§ Action item
Make an exact copy of the whole listing, but leave its pictures out.

___ Provided data

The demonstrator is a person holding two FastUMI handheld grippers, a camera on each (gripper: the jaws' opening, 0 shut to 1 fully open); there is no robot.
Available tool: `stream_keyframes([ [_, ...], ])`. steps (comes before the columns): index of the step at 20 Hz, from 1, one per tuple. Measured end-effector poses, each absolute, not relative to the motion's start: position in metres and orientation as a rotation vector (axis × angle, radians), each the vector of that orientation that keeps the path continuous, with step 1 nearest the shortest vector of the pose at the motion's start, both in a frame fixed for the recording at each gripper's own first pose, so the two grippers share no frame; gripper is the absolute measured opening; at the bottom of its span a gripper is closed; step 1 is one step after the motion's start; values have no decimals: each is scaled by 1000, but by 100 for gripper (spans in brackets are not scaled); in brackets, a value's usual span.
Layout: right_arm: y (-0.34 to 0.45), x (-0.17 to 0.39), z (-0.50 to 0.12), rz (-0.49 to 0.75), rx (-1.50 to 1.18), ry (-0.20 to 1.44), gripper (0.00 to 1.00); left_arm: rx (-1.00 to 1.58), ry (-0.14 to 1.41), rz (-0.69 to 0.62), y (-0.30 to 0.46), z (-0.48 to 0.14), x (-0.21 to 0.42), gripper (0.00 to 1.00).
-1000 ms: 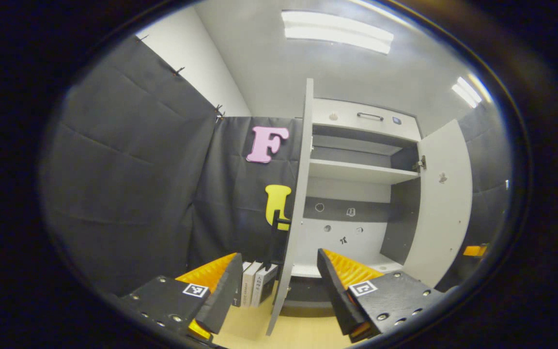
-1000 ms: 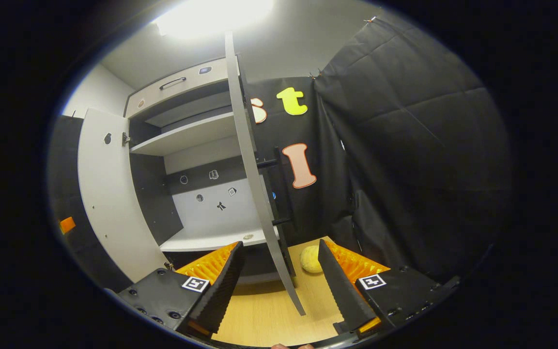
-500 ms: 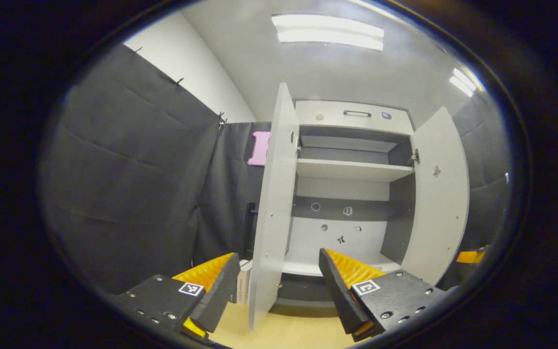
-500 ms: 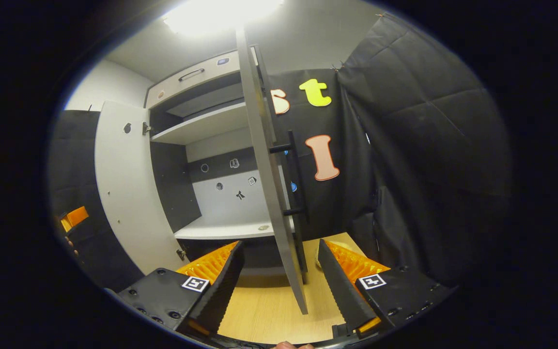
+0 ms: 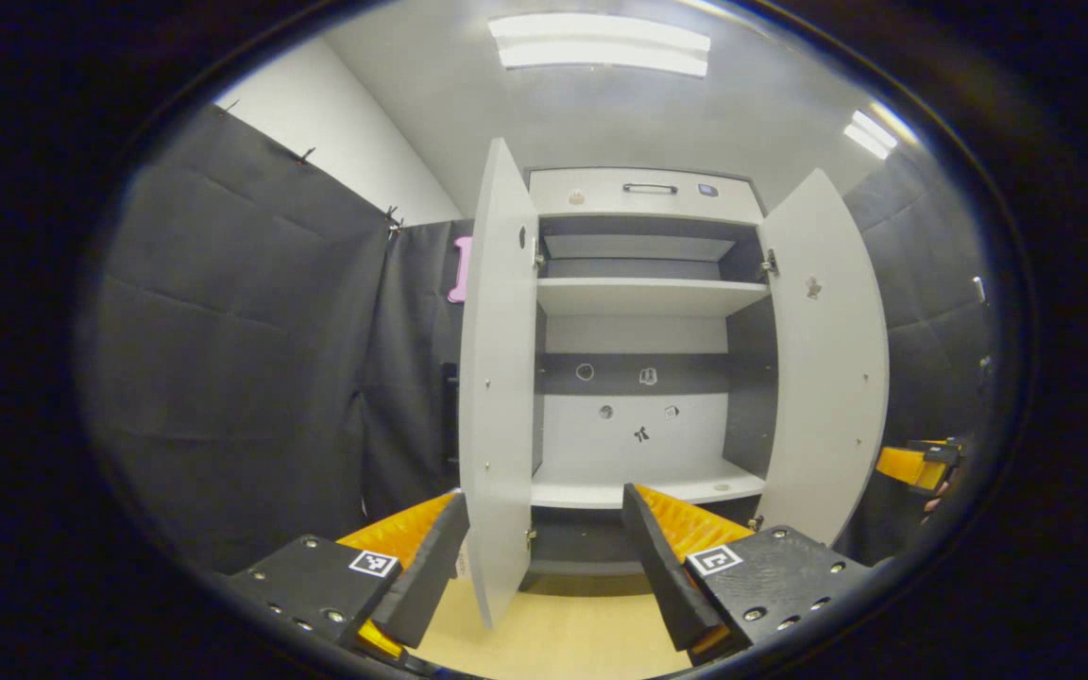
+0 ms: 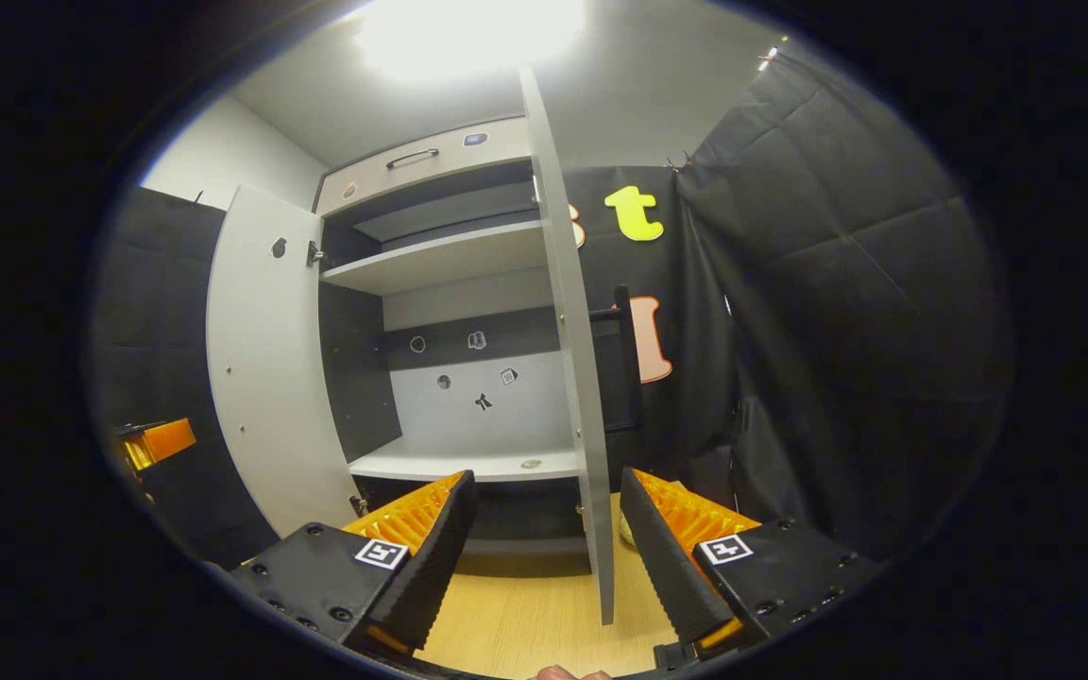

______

§ Response
The demonstrator is a person holding two FastUMI handheld grippers, a camera on each (gripper: the jaws' opening, 0 shut to 1 fully open); there is no robot.
Available tool: `stream_keyframes([ [_, ...], ])`. steps (comes before the columns): index of the step at 20 Hz, from 1, one per tuple. Measured end-effector poses, each absolute, not relative to the motion's start: position in metres and orientation as a rotation vector (axis × angle, radians), each the vector of that orientation that keeps the path continuous, with step 1 nearest the shortest vector of the pose at the motion's start, both in a frame fixed for the recording at each gripper's own first pose, so the two grippers share no frame; gripper is the absolute measured opening; at the bottom of its span a gripper is closed; step 1 is one step after the motion's start; values have no decimals: each is scaled by 1000, but by 100 for gripper (spans in brackets are not scaled); in brackets, a value's usual span.
Layout: right_arm: y (-0.34 to 0.45), x (-0.17 to 0.39), z (-0.50 to 0.12), rz (-0.49 to 0.75), rx (-1.50 to 1.18), ry (-0.20 to 1.44), gripper (0.00 to 1.00); left_arm: rx (-1.00 to 1.58), ry (-0.14 to 1.41), rz (-0.69 to 0.62), y (-0.30 to 0.46), z (-0.48 to 0.14), x (-0.21 to 0.42), gripper (0.00 to 1.00).
-1000 ms: 
-1000 ms: 
-500 ms: 
-500 ms: 
+0 ms: 
+0 ms: 

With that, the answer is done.